Estudo com pacientes recentemente recuperados da infecção por covid-19 revelou comprometimento cardíaco em 78% deles, e inchaço (edema) sugestivo de inflamação do miocárdio em andamento em 60% dos pacientes, independentemente de condições, gravidade e evolução geral da doença aguda e do tempo desde o início diagnóstico.

Como o vírus ataca o coração?
O mecanismo direto envolve infiltração viral no tecido miocárdico, que leva à morte e à inflamação dos cardiomiócitos. Como o miocárdio é responsável pela contração do coração, a inflamação acaba prejudicando o bombeamento do sangue pelo corpo. Já os mecanismos indiretos incluem estresse cardíaco, devido a insuficiência respiratória/hipoxemia, e inflamação cardíaca secundária, a hiperinflamação sistêmica grave. As alterações na microcirculação coronária podem levar a isquemia miocárdica.
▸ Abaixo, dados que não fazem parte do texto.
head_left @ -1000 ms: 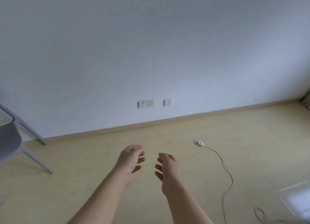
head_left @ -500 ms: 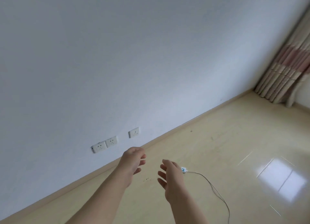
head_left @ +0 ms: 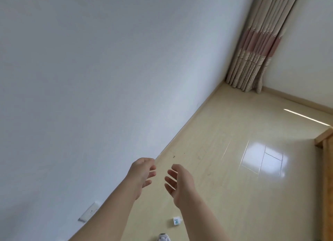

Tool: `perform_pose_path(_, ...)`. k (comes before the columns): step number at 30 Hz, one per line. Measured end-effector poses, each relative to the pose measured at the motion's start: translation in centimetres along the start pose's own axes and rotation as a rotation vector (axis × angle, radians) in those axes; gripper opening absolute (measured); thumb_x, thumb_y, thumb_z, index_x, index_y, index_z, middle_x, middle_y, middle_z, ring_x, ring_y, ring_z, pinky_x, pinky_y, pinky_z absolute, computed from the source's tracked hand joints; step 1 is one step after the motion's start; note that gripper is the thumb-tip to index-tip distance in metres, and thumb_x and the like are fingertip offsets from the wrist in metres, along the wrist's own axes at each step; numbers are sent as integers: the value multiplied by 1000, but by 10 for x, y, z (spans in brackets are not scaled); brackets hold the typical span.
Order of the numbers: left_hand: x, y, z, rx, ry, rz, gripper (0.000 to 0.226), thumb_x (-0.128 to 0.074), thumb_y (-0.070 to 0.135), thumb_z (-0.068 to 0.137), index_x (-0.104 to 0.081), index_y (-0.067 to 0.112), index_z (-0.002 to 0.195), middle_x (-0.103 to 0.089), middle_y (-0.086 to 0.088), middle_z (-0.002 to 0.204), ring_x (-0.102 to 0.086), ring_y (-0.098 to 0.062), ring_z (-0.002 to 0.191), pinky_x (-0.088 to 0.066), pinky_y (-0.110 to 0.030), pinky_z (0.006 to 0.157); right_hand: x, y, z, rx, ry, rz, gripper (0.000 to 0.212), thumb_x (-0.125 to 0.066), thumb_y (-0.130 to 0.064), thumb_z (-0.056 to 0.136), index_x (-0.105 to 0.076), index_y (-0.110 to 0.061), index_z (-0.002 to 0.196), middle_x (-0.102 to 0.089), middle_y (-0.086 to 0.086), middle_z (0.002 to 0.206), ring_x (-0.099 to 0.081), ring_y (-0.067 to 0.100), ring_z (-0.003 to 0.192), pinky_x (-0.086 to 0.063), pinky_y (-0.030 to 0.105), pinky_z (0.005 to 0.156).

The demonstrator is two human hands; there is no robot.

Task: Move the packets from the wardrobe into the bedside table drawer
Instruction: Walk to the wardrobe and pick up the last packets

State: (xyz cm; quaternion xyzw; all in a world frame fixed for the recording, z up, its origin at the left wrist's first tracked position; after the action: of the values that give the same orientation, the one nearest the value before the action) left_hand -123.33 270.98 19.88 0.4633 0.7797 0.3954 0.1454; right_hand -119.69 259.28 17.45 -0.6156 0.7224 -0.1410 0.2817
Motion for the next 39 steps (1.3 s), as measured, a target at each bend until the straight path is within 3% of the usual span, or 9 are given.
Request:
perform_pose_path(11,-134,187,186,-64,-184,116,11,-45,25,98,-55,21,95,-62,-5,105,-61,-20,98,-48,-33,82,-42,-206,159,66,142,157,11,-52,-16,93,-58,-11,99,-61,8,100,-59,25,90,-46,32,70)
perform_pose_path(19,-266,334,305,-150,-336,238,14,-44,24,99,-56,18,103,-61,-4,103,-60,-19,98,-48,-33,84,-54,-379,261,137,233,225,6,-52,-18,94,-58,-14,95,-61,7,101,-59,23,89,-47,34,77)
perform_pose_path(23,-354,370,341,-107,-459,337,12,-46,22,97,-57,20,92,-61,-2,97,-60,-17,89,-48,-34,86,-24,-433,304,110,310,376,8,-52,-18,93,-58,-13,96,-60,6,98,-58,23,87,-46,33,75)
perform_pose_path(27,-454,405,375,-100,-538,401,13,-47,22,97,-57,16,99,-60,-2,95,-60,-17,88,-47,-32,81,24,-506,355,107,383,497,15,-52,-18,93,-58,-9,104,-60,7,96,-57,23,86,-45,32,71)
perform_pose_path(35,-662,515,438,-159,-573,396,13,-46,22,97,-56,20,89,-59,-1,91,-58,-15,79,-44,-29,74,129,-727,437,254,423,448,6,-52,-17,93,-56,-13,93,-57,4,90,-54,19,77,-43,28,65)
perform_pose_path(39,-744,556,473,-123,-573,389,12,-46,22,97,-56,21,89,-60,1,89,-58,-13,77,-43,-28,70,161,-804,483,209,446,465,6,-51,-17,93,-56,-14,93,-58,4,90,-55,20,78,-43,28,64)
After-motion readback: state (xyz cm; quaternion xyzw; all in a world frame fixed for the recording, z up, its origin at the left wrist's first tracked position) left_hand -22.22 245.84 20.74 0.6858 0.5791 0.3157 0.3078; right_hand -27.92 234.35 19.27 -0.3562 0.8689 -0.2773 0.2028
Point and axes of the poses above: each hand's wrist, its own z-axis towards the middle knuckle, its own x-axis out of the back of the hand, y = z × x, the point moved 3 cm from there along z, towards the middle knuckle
Quais são os sintomas cardíacos que os pacientes estão relatando no período de recuperação da covid-19?
Os sintomas relatados são palpitações, dor no peito, tontura e falta de ar. Pacientes que apresentaram miocardite podem desenvolver insuficiência cardíaca e arritmias. A inflamação gerada em resposta à doença é capaz de desestabilizar placas de aterosclerose, localizadas nas artérias coronárias, causando infarto agudo do miocárdio.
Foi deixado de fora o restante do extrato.